### What you need to do
Each line of the material holding the word "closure" must be identified and copied.

### Given entries
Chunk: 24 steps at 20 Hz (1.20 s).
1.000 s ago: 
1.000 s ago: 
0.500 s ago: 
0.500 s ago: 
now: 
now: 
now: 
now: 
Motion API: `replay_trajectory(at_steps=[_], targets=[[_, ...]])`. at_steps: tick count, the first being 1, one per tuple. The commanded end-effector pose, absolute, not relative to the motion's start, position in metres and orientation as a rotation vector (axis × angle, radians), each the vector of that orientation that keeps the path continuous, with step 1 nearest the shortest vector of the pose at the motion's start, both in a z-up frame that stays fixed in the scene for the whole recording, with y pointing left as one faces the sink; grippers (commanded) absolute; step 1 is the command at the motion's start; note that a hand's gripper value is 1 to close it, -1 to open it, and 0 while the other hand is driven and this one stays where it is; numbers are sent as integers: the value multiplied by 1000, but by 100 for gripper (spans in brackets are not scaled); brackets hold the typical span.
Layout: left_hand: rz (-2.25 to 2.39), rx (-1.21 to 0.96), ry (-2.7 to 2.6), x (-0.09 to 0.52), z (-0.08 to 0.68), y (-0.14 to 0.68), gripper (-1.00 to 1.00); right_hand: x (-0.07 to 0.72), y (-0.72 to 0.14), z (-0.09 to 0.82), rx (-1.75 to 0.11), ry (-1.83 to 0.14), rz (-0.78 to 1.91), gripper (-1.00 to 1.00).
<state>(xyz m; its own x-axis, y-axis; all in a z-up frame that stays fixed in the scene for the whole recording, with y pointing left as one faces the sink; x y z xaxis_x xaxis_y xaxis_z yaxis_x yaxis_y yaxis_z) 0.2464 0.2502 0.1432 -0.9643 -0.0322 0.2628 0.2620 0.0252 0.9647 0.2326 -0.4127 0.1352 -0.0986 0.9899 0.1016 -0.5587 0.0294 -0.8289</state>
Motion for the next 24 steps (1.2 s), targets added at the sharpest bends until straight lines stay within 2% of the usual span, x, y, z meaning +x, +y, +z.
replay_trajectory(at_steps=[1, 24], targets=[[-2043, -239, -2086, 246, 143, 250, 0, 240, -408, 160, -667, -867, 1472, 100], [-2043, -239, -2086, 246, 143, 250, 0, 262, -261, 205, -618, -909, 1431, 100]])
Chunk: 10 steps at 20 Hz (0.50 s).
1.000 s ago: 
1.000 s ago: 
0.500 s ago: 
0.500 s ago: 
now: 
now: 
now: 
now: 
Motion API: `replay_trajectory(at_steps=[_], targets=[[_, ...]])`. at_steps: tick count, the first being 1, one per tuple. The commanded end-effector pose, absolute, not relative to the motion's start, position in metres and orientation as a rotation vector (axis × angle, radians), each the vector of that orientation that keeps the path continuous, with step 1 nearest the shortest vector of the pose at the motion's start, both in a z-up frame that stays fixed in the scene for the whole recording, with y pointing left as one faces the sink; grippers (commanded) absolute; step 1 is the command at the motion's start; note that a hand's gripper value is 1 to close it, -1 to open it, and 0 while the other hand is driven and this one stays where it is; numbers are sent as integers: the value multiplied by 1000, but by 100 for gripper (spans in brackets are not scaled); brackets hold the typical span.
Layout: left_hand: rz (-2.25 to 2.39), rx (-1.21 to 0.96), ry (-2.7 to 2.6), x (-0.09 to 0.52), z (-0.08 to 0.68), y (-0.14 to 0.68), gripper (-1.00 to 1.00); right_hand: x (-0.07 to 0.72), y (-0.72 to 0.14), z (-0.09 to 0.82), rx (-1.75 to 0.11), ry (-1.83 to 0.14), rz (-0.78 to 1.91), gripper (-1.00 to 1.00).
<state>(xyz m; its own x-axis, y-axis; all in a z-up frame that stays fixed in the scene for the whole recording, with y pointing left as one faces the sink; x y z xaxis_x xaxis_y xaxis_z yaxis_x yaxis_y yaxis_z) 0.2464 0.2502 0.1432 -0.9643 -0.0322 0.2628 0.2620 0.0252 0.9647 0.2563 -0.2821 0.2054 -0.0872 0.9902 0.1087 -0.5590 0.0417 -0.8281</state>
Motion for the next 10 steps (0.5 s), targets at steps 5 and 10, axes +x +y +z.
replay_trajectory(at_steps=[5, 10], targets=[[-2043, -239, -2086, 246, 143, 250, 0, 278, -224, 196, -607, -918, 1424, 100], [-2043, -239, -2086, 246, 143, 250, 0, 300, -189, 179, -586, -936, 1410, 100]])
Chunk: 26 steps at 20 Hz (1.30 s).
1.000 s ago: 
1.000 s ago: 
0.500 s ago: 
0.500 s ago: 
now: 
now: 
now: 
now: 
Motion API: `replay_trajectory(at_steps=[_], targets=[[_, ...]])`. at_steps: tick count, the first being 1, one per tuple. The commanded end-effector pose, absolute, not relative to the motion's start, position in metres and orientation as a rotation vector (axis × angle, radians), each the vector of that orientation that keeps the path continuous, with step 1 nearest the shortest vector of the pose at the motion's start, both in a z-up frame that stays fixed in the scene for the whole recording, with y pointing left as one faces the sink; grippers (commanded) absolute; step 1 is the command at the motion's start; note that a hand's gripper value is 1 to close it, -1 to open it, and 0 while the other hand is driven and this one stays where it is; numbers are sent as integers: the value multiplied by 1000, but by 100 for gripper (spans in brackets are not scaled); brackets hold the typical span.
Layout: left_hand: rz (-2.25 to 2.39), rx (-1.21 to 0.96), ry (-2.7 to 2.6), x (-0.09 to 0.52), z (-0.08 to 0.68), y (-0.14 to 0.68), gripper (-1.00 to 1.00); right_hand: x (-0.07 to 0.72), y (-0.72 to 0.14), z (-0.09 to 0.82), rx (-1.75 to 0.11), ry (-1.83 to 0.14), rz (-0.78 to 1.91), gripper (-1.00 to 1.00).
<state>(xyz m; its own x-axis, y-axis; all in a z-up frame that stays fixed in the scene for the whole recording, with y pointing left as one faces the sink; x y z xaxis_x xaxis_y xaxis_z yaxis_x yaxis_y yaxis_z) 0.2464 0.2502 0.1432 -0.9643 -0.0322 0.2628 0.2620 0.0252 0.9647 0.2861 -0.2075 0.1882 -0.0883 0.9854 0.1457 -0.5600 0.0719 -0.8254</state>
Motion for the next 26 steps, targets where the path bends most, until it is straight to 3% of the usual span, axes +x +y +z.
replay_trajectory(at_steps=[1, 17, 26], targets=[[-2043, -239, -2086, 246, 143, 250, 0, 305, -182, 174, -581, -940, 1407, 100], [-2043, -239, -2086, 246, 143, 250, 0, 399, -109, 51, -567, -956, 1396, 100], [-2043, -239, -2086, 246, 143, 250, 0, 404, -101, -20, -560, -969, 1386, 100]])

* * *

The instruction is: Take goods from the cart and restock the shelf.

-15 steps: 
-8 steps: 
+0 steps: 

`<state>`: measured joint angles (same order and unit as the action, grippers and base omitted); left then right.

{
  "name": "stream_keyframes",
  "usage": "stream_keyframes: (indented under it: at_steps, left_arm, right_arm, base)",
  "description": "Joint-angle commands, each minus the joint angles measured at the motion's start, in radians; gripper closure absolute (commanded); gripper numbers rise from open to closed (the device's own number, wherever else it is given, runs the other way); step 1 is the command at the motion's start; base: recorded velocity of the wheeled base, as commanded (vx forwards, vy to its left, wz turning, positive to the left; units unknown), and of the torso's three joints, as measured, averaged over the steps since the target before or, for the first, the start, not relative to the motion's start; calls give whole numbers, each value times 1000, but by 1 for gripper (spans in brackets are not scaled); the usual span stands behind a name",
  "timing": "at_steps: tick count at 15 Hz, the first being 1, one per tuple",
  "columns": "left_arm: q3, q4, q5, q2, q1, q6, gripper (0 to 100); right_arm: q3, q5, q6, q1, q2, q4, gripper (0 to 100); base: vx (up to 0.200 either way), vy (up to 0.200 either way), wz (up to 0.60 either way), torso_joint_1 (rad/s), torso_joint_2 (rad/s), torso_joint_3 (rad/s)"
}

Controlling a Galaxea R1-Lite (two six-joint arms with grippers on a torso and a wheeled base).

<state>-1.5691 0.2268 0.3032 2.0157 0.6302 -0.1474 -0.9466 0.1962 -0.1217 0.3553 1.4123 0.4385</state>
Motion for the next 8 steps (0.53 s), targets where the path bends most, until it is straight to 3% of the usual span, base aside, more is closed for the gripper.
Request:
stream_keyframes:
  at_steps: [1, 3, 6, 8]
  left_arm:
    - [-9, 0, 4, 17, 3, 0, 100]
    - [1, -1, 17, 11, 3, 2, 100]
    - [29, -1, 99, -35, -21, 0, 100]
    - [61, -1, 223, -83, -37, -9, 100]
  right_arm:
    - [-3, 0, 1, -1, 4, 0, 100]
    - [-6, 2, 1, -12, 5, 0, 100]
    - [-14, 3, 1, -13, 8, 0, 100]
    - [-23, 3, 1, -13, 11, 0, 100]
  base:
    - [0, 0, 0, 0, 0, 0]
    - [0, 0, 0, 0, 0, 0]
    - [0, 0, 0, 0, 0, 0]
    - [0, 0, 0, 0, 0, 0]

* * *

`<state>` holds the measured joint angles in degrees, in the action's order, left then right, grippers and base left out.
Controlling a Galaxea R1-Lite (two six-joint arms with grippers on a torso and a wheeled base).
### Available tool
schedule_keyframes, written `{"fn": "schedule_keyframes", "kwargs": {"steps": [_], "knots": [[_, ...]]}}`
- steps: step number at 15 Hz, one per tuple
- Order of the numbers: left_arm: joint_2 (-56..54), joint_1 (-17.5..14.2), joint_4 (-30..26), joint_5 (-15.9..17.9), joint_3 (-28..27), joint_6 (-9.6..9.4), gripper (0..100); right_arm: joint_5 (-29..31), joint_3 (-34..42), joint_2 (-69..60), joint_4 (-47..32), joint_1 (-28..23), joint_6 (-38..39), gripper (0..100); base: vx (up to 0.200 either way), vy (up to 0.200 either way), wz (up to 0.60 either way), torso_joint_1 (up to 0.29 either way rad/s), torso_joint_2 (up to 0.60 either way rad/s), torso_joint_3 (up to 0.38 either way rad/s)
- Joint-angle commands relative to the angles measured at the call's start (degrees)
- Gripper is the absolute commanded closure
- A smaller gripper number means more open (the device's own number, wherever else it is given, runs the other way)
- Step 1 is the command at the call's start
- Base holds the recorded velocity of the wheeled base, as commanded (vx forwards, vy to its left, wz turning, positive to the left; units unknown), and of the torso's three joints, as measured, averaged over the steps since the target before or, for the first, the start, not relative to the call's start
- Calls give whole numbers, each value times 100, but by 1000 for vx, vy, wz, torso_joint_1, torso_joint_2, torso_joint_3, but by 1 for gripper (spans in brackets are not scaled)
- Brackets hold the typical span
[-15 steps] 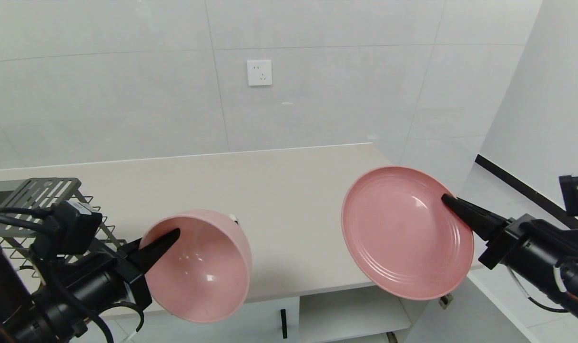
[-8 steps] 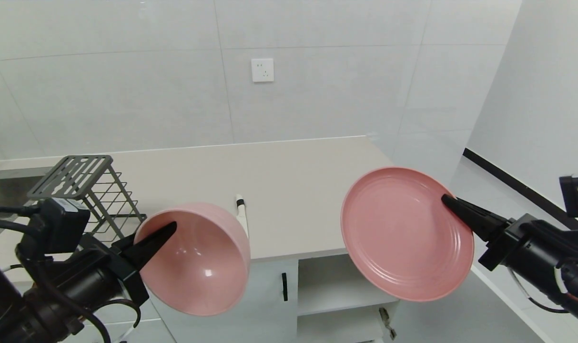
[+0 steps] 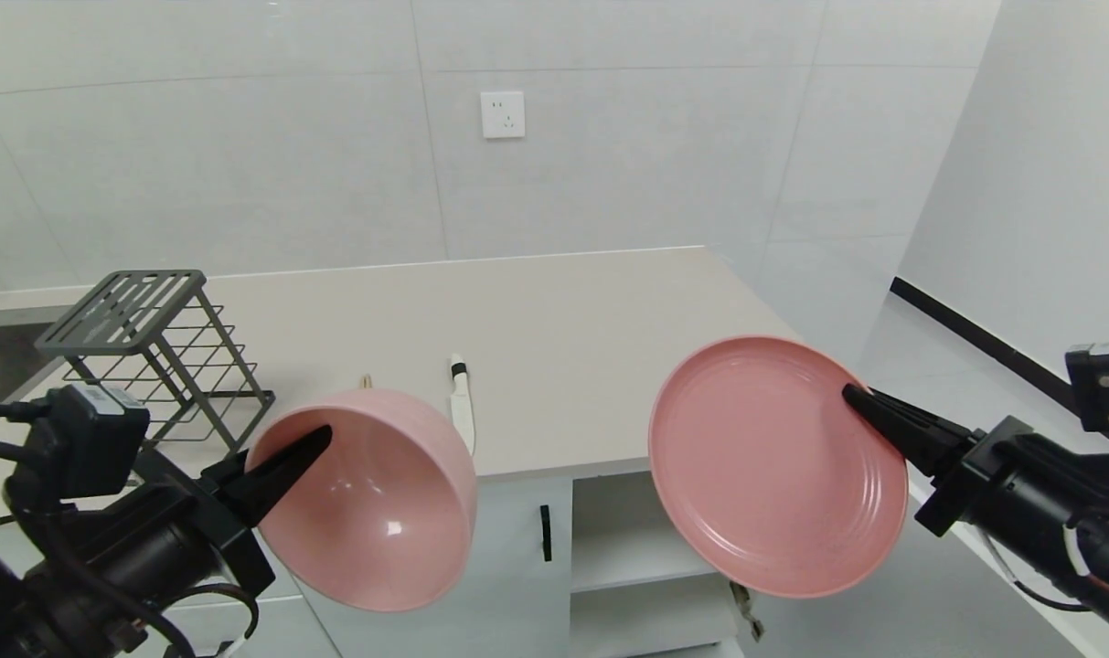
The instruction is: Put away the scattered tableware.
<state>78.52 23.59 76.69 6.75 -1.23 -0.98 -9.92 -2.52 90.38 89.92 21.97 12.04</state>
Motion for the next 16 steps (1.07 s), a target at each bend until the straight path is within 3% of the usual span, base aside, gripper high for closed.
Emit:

### Written solution
  "description": "Joint-angle commands, each minus the joint angles measured at the motion's start, in radians; gripper closure absolute (commanded); gripper numbers rise from open to closed (the device's own number, wherever else it is given, runs the other way); step 1 is the command at the motion's start; base: recorded velocity of the wheeled base, as commanded (vx forwards, vy to its left, wz turning, positive to the left; units unknown), and of the torso's three joints, as measured, averaged over the steps since the target before or, for the first, the start, not relative to the motion's start; calls give whole numbers, each value times 1000, but by 1 for gripper (spans in brackets are not scaled); the usual span stands behind a name",
- Gripper is the absolute commanded closure

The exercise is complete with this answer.